__EXERCISE INSTRUCTIONS__.
Return only those lines of the material that contain "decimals".

__MATERIAL FOR THIS TASK__.
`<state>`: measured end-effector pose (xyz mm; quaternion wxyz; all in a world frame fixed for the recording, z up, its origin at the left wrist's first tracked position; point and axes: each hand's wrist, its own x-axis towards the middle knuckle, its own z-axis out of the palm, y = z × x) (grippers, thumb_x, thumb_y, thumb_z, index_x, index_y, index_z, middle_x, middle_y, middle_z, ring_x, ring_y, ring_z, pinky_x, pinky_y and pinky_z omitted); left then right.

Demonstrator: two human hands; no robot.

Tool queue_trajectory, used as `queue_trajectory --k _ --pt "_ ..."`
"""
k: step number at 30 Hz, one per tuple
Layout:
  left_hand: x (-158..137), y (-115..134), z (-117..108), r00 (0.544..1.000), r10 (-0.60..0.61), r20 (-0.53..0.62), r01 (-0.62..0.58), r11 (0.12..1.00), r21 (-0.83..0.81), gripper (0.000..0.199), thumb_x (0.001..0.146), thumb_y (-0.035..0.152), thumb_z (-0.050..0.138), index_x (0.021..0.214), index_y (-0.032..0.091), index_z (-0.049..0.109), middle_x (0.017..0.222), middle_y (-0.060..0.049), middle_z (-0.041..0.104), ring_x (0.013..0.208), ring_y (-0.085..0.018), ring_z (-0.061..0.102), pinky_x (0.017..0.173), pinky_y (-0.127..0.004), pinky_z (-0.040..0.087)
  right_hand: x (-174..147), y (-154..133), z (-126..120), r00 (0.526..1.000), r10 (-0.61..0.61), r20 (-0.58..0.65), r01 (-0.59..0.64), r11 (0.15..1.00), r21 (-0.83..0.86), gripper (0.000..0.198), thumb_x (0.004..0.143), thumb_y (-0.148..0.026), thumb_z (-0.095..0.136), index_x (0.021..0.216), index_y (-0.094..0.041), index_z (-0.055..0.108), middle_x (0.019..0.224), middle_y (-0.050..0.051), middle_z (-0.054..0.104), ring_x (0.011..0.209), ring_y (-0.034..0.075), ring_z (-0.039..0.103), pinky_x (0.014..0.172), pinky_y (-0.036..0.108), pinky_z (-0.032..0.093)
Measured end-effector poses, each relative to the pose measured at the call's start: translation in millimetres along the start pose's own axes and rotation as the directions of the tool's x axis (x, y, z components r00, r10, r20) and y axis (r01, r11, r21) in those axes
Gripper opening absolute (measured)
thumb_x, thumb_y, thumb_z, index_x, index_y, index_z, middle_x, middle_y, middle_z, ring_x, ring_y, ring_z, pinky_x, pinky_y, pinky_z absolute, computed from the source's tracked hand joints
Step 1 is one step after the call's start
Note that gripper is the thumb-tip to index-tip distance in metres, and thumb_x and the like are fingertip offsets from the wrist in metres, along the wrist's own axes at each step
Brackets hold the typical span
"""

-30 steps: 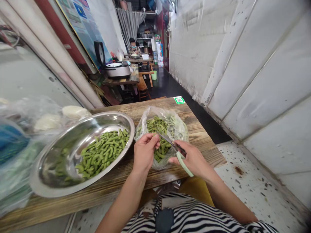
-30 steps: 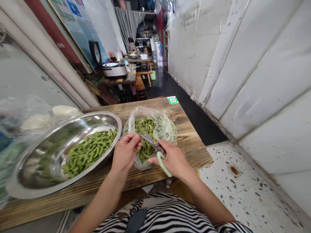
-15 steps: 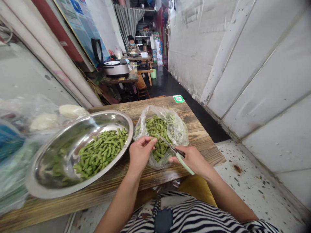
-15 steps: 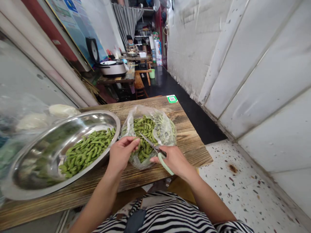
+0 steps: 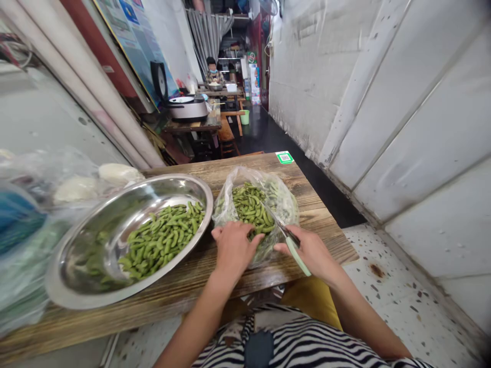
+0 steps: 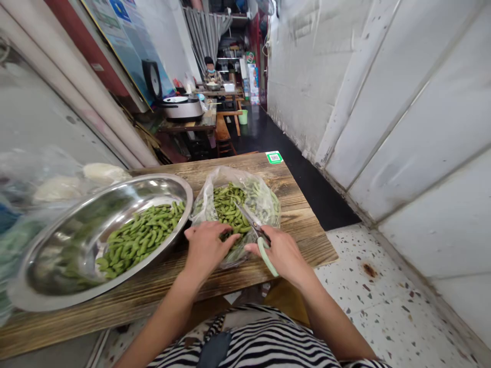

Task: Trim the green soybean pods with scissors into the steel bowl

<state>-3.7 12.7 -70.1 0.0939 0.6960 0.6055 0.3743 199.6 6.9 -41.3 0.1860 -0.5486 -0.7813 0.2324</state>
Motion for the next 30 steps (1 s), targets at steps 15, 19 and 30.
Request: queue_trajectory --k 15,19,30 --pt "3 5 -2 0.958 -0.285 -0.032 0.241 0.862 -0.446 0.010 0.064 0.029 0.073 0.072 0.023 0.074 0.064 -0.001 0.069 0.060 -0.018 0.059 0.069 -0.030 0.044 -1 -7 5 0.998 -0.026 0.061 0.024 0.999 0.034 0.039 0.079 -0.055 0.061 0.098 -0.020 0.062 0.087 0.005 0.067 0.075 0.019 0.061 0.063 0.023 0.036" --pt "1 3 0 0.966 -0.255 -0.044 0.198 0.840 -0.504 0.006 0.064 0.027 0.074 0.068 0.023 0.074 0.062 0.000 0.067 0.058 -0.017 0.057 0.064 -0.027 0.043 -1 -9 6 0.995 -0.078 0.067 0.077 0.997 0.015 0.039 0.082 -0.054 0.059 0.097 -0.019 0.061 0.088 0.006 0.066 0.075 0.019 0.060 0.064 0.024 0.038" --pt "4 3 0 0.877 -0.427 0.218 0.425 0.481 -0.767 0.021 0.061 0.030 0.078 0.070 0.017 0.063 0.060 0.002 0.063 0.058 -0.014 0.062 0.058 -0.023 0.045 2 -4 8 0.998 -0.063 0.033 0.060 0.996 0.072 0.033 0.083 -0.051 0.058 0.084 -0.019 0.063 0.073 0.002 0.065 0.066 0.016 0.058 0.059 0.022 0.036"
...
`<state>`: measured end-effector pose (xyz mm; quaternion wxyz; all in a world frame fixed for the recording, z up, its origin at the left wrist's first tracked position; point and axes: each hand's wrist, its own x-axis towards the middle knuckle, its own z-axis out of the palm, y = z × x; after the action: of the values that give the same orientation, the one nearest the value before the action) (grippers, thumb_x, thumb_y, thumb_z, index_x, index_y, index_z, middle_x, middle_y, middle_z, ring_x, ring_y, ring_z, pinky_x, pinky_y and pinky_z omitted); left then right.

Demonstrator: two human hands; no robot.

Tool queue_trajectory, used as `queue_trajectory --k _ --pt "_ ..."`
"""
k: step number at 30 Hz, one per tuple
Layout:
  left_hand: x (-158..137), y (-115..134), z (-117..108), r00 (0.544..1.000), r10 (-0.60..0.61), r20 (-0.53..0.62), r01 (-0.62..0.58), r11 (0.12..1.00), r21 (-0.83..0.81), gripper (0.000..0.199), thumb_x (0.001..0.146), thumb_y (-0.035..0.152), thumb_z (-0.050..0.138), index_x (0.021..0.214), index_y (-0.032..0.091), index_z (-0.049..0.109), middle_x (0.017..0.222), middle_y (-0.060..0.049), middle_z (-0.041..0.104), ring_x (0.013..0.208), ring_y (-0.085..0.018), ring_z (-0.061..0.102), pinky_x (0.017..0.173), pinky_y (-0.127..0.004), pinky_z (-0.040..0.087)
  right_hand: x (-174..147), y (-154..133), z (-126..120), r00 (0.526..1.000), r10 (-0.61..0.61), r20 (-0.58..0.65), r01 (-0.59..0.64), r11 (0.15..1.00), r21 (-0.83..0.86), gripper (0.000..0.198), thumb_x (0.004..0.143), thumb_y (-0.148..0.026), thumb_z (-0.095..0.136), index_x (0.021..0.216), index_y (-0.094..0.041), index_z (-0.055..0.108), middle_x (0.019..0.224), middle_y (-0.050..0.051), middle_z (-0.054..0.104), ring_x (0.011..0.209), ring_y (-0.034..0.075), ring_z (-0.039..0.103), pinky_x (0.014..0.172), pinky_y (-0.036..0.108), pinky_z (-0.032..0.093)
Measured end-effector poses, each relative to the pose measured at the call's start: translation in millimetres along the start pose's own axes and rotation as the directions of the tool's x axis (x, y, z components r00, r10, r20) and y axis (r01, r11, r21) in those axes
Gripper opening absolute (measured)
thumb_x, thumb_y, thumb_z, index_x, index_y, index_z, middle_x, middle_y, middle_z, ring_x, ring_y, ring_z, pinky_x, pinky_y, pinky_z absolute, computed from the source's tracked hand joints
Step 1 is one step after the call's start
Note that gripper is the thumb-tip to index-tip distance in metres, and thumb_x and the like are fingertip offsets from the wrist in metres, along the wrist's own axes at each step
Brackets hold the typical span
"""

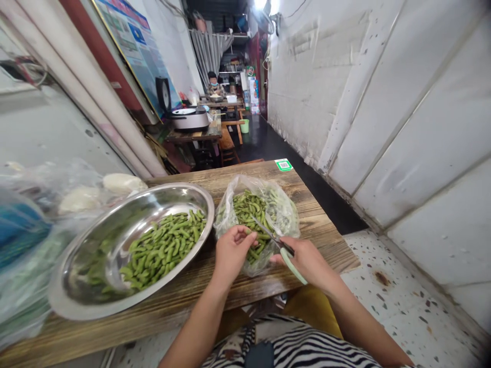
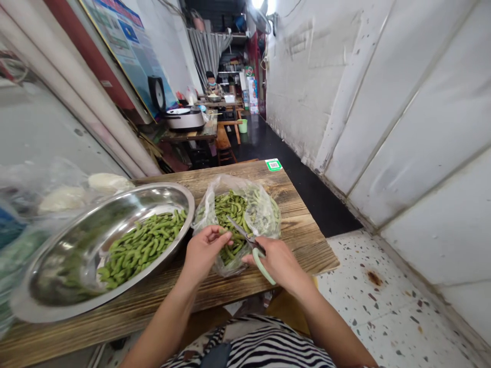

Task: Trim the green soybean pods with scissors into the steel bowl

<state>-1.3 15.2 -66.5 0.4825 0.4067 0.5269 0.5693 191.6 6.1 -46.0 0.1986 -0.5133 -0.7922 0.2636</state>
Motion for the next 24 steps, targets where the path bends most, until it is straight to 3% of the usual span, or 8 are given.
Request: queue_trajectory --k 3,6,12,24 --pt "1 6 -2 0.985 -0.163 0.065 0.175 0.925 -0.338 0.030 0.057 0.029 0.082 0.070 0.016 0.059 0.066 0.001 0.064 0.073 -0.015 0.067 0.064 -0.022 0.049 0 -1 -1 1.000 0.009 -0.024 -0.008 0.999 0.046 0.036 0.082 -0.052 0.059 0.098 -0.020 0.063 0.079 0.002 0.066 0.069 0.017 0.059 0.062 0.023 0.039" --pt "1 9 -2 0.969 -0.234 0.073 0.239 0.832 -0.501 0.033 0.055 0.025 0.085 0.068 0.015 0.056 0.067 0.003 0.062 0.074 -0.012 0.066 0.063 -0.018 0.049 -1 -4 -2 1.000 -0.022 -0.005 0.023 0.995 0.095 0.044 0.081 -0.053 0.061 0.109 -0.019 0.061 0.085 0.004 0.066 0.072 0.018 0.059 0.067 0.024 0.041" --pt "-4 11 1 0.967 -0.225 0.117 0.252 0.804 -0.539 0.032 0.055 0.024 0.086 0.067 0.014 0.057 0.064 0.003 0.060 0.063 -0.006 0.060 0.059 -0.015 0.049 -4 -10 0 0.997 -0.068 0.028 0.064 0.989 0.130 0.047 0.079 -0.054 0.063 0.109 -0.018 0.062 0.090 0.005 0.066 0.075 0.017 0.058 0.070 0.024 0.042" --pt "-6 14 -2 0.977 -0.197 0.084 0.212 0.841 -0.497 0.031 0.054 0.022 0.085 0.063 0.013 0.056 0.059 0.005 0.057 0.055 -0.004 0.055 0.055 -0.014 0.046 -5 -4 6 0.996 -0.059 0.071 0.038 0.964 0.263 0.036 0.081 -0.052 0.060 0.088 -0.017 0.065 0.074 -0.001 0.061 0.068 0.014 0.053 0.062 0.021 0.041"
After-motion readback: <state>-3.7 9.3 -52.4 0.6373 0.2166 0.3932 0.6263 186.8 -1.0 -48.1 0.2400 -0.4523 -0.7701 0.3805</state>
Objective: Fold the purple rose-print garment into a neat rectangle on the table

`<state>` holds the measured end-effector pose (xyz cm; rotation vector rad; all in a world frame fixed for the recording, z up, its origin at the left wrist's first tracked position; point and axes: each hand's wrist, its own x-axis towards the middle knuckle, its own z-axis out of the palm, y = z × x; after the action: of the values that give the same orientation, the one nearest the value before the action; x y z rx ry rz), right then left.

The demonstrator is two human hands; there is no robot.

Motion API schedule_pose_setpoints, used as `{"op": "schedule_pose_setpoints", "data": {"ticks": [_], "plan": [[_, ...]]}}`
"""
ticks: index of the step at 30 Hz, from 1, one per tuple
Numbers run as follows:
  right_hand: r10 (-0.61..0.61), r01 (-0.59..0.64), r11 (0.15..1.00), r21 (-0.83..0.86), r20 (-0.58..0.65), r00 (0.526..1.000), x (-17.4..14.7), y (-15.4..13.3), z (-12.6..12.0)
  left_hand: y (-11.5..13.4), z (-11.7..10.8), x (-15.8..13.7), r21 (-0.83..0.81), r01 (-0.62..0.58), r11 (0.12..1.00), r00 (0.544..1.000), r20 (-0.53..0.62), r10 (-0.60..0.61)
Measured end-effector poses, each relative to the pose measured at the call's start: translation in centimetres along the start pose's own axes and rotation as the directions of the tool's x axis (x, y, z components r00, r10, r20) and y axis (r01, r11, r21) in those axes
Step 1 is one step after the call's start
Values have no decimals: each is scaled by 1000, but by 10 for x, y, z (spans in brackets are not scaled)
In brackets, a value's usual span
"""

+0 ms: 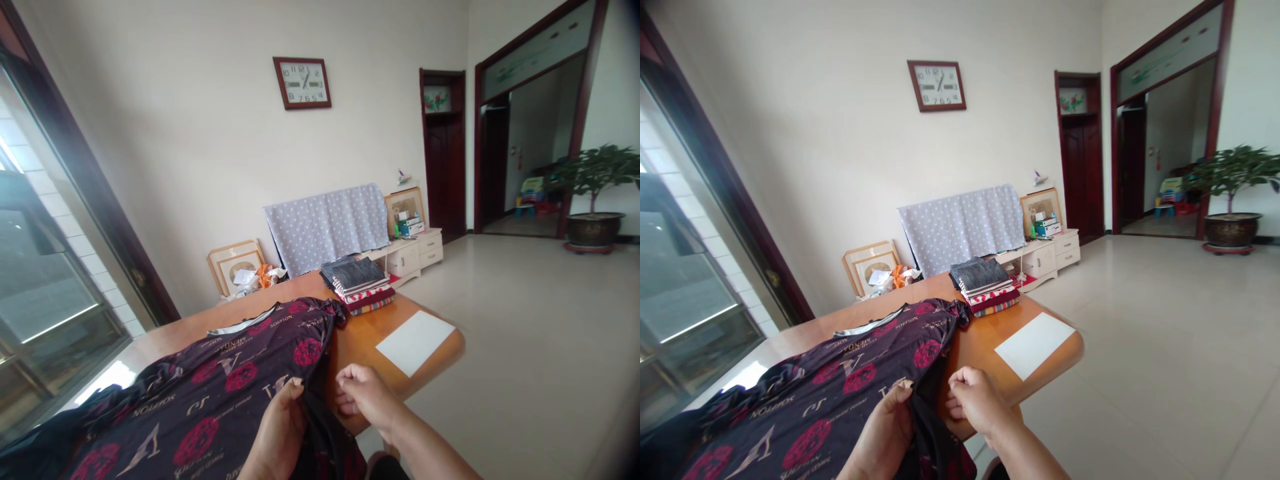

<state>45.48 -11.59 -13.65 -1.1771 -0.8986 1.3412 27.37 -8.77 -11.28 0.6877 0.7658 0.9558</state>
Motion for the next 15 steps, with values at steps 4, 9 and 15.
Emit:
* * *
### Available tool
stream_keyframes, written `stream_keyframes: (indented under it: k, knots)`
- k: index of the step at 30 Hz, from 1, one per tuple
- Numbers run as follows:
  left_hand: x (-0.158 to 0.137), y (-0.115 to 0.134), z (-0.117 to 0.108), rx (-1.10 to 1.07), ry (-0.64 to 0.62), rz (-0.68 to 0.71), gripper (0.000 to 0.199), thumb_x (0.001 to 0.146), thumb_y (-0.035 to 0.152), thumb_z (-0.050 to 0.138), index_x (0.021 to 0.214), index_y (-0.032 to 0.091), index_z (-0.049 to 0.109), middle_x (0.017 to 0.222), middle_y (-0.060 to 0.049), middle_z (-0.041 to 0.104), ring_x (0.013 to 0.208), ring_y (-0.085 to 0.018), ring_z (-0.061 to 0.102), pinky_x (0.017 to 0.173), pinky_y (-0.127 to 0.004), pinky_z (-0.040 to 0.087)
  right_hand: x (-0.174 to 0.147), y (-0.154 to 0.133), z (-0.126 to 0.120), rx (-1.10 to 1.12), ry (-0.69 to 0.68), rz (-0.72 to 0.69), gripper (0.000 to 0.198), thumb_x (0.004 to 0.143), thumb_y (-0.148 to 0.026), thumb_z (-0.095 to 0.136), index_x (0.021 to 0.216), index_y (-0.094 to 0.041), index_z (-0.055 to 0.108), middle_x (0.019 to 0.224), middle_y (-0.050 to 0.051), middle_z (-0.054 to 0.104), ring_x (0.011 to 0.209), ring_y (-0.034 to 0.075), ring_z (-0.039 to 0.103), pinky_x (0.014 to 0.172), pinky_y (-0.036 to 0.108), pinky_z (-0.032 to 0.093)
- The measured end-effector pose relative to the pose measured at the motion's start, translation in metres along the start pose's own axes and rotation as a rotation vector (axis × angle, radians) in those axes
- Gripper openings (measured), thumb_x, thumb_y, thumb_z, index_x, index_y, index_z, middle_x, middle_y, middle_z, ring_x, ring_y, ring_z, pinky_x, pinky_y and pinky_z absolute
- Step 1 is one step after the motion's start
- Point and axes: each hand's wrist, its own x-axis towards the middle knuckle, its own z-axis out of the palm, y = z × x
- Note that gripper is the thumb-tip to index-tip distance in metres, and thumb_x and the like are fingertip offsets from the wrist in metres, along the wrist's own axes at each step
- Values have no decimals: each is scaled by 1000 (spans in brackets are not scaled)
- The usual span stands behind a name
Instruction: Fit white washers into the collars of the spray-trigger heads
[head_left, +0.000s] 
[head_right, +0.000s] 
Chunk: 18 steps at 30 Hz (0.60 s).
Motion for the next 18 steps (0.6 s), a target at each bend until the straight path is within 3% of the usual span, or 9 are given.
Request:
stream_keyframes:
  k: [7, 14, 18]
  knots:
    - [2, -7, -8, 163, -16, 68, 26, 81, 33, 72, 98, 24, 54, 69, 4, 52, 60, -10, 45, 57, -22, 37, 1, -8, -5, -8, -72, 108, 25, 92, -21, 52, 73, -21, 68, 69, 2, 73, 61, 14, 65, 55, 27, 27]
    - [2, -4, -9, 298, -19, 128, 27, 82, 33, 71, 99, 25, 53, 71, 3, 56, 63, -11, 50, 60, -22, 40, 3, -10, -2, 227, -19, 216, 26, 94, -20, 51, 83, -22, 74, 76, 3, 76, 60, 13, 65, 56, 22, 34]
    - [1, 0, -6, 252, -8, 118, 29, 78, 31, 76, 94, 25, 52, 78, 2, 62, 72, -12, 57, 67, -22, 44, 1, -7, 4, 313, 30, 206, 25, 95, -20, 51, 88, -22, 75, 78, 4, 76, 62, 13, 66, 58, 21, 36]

__EXERCISE RESULT__.
Values have no decimals: each is scaled by 1000, but by 10 for x, y, z (spans in brackets are not scaled)
- Values have no decimals: each is scaled by 1000 (spans in brackets are not scaled)

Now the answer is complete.